Kisah berlanjut dimana Sunan Wanapri memiliki anak yang banyak, salah satunya bernama Sunan Ciburang, seorang pertapa yang terkenal sangat sakti dan memiliki ilmu kebal terhadap senjata apapun. Kesungguhannya dalam bertapa juga diikuti oleh anaknya yang bernama Arya Wangsa Goparana. Ketika ajaran Islam masuk ke tanah Sunda, Arya Wangsa Goparana pun memutuskan memeluk agama Islam yang membuatnya diusir dan pindah ke Sagaraherang. Arya kemudian meninggalkan kebiasaan bertapa dan menyembah berhala dan memilih menjadi santri di Dukuh Sagaraherang.
Setelah sekian lama menantikan hadirnya seorang keturunan, Arya Wangsa kemudian memiliki anak laki-laki yang diberinya nama Arya Wiratanudatar dan berparas tampan seperti Ayahandanya. Saat menjelang dewasa, Arya Wiratanudatar melakukan pertapaan selama 40 hari untuk berdoa semoga Allah menetapkan Iman Islamnya dan mendapatkan keturunan yang bisa memerintah negeri serta diberikan keselamatan lahir dan batin. Setelah menyelesaikan pertapaannya, dia melihat seorang perempuan yang sangat cantik yang ingin menyerahkan jiwa raganya kepada Arya. Perempuan itu mengaku kalau dia merupakan jin Islam yang menyembah Tuhan yang sama dengan Arya.
Menikahi Putri Jin
Singkat cerita, Raden Arya kemudian menikahi Jin Islam dan batu tempat dia bertapa tiba-tiba menghilang dan menjadi sungai, serta pagar bambunya berubah menjadi ratusan perjaka dan perawan yang berjajar membentuk barisan pagar. Ternyata, Raden Arya telah masuk ke dunia siluman dan dia pun berubah menjadi siluman. Raden Arya kemudian memiliki dua orang anak, yang pertama perempuan bernama Indang Kancana atau Indang Sukesih dan yang laki-laki bernama Raden Surya Kancana.

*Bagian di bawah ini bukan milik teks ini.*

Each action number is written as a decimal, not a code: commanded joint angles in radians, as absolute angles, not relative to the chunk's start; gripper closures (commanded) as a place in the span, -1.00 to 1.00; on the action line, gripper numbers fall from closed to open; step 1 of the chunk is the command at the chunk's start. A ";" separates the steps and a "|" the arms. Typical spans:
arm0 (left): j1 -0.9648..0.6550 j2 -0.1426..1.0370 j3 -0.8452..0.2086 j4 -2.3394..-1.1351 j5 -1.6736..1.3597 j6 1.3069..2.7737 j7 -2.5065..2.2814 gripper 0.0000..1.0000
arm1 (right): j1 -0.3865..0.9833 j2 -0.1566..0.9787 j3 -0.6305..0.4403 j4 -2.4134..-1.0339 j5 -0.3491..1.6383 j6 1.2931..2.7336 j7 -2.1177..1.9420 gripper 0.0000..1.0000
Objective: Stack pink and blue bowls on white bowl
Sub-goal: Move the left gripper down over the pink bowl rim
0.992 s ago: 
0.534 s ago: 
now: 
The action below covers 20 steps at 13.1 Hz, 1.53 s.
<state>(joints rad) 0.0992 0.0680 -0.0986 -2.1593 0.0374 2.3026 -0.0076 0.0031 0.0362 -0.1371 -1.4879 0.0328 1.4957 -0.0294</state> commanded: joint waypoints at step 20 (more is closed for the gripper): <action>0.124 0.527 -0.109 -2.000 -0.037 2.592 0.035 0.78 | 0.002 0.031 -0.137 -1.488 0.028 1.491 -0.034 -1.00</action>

Adapun Raden Arya semakin hari semakin dilanda kecemasan karena keinginanya untuk kembali berbaur dengan manusia. Mengetahui apa yang dipikirkannya, Putri Jin mengatakan kalau Raden Arya tidak perlu khawatir karena dia telah mendapat wangsit dari Raja Jin bahwa Raden Arya akan memiliki keturunan yang banyak dan menjadi pemimpin negeri yang terkenal karena keadilannya. Raden Arya kemudian kembali bertapa selama setahun di hulu Sungai Citarum yang menghanyutkannya sampai ke laut dan kembali pulang pada keluarganya. Dia kemudian memiliki sembilan orang anak, tujuh dari bangsa manusia dan dua dari bangsa Jin. Anak pertamanya yakni Arya Wiratanudatar II, kedua bernama Dalem Cikondang, ketiga Dalem Arya Kidul yang ada di Babakan Jati yang oleh sebagian orang dikenal juga dengan nama Dalem Natadimanggala, keempat Nyi Raden Karanggan yang berdiam di Bayabang yakni Dukuh Caringin, kelima Raden Kaluntar, keenam Raden Carangcang Kancanan, dan yang ketujuh Ulat Badagal Badigil yang dikenal dengan nama Andakawirusajagat yang berdiam di gunung Karawang.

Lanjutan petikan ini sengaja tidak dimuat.